● Required action
Give back each line of the listing below that contains the string "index".

● Exercise inputs
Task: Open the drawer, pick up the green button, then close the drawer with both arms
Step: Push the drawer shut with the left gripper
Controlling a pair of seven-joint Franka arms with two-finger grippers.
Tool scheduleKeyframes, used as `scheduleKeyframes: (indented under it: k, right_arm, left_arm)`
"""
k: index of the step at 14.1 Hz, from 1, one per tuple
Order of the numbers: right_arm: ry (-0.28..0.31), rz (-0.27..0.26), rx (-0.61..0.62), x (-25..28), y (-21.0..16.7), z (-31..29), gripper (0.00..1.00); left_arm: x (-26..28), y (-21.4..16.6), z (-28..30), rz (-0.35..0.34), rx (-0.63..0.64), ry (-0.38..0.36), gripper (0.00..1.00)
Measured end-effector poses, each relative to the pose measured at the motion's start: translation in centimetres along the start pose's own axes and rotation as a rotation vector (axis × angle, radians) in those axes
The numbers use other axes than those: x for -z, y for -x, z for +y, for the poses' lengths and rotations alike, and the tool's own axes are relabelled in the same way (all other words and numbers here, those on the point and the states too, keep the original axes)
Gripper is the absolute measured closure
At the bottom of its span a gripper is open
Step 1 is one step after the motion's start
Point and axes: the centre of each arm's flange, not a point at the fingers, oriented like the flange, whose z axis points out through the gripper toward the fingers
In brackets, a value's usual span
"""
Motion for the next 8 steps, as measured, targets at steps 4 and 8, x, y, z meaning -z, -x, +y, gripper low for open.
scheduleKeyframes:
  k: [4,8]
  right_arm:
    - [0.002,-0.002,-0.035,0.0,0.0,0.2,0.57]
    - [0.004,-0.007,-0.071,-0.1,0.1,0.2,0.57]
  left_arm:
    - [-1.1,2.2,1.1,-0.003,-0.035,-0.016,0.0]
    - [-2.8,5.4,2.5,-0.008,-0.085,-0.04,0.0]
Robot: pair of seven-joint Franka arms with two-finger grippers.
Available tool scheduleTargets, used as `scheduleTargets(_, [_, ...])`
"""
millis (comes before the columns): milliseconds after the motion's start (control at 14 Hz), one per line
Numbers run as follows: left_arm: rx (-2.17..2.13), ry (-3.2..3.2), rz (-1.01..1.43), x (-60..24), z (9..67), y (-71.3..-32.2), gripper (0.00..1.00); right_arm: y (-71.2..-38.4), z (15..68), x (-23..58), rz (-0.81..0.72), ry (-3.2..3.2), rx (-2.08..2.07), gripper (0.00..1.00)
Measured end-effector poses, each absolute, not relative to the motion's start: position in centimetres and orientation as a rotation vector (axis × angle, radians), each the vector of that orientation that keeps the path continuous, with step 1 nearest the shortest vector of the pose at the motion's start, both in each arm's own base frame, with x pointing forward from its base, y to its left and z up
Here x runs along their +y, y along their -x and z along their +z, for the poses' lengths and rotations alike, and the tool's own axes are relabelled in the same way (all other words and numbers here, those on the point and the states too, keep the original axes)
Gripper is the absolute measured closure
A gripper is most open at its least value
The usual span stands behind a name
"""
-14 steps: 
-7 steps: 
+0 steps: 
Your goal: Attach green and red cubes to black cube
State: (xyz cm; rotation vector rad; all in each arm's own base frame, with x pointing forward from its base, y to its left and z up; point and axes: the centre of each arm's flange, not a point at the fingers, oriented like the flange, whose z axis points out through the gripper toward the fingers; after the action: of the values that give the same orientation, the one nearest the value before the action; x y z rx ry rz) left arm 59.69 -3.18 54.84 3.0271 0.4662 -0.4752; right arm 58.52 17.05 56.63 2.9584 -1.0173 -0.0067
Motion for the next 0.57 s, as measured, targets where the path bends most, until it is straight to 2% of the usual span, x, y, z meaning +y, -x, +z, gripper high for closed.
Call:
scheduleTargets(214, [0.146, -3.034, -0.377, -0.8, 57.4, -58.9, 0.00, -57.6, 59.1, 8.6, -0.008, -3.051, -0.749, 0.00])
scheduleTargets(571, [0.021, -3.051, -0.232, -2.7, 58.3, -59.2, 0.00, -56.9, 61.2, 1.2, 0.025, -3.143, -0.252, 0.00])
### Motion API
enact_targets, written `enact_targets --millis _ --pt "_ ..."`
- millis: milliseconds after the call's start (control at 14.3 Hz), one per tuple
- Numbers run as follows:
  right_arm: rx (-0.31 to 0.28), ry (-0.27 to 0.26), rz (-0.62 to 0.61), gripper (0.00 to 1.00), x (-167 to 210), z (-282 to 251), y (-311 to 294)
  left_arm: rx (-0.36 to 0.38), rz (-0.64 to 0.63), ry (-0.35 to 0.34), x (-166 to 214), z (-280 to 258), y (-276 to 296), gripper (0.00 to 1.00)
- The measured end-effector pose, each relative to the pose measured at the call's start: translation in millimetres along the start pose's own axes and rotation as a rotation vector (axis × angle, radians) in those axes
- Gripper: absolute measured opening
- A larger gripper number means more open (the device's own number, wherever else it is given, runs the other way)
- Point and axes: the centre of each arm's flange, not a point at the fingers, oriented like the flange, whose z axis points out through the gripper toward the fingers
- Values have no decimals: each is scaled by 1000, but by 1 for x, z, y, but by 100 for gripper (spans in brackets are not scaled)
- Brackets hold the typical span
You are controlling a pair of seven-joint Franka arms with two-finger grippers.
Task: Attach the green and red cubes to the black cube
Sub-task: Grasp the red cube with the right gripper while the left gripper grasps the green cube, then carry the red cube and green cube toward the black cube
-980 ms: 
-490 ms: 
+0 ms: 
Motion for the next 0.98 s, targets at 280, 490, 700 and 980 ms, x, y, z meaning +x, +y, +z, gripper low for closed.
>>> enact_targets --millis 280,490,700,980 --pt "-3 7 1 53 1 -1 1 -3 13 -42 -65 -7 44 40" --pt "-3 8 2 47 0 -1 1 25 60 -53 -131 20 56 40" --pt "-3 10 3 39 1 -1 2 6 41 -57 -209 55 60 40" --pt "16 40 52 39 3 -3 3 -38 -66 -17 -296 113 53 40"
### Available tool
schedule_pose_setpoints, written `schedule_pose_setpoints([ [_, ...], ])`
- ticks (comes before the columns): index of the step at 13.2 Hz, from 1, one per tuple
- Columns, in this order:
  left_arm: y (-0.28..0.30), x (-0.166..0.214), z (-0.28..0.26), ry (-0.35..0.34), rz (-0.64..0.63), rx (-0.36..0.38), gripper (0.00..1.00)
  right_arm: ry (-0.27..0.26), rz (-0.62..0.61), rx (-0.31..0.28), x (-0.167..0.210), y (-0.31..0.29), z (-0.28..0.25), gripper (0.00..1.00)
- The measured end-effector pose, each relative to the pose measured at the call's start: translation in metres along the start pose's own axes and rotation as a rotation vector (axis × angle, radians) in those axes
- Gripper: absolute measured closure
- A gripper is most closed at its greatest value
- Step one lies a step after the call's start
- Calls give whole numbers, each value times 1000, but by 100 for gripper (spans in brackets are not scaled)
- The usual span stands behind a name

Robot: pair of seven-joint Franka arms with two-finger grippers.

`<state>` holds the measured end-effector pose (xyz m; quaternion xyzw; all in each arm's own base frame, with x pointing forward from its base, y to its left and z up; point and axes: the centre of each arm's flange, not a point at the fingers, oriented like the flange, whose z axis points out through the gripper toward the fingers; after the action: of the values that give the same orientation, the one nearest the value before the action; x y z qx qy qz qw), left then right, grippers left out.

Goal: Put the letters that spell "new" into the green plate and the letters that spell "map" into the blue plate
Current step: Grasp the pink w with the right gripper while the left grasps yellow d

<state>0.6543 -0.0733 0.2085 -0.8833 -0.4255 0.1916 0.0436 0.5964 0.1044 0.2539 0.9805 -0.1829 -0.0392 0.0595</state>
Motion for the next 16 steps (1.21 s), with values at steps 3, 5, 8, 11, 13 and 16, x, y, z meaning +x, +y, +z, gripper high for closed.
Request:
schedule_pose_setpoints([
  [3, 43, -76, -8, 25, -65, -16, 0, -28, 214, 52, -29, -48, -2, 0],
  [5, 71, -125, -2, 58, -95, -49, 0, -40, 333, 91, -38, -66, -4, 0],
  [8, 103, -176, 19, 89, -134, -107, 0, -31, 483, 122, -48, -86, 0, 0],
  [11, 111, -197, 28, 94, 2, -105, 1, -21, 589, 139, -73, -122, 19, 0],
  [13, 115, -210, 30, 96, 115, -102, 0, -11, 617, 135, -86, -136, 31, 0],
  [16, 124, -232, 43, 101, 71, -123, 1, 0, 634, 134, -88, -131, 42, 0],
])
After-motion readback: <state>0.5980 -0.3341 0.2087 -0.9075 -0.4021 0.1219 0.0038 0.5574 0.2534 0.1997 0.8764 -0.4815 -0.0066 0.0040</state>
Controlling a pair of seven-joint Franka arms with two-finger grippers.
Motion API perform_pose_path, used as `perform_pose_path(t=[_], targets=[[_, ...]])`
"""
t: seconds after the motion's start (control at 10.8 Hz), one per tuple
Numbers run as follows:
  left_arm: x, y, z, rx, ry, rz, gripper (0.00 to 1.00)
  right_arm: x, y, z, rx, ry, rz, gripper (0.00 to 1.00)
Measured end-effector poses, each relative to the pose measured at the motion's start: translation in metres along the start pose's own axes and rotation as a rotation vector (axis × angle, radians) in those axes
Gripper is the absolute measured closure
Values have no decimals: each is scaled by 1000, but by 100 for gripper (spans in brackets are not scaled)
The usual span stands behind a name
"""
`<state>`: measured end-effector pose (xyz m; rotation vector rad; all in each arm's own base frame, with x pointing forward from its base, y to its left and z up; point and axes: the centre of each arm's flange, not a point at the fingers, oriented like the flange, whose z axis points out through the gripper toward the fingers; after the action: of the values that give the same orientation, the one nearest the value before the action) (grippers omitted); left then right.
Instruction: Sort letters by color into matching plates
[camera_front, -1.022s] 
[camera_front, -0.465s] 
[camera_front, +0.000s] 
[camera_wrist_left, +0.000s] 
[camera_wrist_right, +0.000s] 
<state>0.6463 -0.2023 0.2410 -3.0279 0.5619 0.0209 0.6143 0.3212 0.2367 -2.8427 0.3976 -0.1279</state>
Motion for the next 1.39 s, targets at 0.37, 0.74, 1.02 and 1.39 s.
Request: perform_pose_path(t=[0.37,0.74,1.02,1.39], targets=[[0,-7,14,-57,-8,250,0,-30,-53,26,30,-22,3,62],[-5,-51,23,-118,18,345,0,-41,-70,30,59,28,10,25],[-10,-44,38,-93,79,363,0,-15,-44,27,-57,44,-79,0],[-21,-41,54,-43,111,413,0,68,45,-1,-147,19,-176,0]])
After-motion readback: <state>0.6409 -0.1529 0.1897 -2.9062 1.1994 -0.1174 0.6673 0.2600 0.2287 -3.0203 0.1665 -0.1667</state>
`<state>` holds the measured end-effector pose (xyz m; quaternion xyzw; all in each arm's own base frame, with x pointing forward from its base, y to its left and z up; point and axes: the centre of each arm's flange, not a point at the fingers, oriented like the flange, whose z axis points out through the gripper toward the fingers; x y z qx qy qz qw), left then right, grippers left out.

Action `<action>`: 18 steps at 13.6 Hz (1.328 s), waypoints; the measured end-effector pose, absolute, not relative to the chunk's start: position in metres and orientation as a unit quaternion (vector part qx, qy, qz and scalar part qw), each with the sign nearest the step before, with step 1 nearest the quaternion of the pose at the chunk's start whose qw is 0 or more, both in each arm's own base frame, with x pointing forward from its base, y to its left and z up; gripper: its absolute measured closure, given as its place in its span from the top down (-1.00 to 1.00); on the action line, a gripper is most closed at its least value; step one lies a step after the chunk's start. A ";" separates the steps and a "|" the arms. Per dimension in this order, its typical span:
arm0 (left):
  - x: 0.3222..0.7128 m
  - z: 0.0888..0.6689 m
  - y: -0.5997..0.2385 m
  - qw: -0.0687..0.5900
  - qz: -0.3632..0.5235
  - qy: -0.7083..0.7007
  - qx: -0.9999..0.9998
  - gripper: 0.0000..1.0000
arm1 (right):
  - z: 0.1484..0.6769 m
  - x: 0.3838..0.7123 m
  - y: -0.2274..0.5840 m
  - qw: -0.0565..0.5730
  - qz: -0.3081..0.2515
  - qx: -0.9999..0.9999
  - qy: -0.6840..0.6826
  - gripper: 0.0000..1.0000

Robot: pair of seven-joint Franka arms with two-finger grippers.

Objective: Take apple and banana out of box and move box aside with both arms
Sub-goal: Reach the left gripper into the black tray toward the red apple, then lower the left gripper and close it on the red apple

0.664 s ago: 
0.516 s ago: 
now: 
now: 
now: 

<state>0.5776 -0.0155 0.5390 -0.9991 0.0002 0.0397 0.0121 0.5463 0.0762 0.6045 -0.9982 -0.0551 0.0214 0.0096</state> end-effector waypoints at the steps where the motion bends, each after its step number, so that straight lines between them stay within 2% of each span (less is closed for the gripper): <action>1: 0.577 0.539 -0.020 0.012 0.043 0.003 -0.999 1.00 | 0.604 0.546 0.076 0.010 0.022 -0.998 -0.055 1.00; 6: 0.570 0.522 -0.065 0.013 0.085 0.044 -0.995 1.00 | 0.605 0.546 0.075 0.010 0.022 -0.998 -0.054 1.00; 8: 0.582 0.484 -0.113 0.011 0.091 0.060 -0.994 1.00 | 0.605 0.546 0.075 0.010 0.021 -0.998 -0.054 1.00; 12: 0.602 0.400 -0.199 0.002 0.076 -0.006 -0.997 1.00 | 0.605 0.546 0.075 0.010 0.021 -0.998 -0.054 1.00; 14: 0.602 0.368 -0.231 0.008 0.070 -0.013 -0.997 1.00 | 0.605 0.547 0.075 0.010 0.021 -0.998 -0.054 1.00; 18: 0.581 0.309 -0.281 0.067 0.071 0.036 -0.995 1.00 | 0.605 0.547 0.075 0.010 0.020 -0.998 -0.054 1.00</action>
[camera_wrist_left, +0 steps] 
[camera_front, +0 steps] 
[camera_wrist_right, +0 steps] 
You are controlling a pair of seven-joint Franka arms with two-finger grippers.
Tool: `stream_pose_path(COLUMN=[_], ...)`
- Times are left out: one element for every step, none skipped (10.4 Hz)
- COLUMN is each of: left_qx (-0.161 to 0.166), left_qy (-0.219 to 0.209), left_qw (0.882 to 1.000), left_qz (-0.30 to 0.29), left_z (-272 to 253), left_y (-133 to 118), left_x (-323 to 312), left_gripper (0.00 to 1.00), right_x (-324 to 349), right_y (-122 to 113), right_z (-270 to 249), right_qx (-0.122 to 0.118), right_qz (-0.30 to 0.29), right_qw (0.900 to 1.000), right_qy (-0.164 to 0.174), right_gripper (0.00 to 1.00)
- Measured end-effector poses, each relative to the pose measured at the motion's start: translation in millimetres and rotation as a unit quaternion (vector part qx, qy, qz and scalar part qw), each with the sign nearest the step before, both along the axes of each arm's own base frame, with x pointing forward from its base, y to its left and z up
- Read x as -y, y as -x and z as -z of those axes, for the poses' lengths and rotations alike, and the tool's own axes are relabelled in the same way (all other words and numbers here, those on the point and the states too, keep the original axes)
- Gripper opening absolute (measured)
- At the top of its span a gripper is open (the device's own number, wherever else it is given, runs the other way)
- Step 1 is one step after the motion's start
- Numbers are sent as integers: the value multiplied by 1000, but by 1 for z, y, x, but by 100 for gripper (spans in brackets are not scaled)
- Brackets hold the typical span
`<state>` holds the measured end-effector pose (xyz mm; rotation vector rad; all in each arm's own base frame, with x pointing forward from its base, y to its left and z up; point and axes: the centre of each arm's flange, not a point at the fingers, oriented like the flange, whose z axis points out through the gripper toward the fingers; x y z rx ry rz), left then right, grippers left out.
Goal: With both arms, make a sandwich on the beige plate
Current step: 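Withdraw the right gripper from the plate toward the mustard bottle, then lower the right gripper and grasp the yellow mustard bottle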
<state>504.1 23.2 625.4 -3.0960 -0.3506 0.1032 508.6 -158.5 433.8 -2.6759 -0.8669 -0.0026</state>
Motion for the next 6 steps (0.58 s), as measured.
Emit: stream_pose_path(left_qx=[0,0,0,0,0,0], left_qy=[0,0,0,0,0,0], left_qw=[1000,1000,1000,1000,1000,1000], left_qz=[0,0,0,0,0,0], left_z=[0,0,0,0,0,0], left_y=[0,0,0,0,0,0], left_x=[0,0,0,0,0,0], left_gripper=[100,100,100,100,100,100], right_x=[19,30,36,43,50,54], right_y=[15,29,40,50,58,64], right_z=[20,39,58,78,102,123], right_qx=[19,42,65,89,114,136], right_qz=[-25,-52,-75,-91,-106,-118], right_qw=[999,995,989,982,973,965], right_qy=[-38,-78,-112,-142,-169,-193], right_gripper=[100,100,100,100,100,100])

● Worked solution
k: index of the step at 14.1 Hz, from 1, one per tuple
- ticks (comes before the columns): index of the step at 13.2 Hz, from 1, one per tuple

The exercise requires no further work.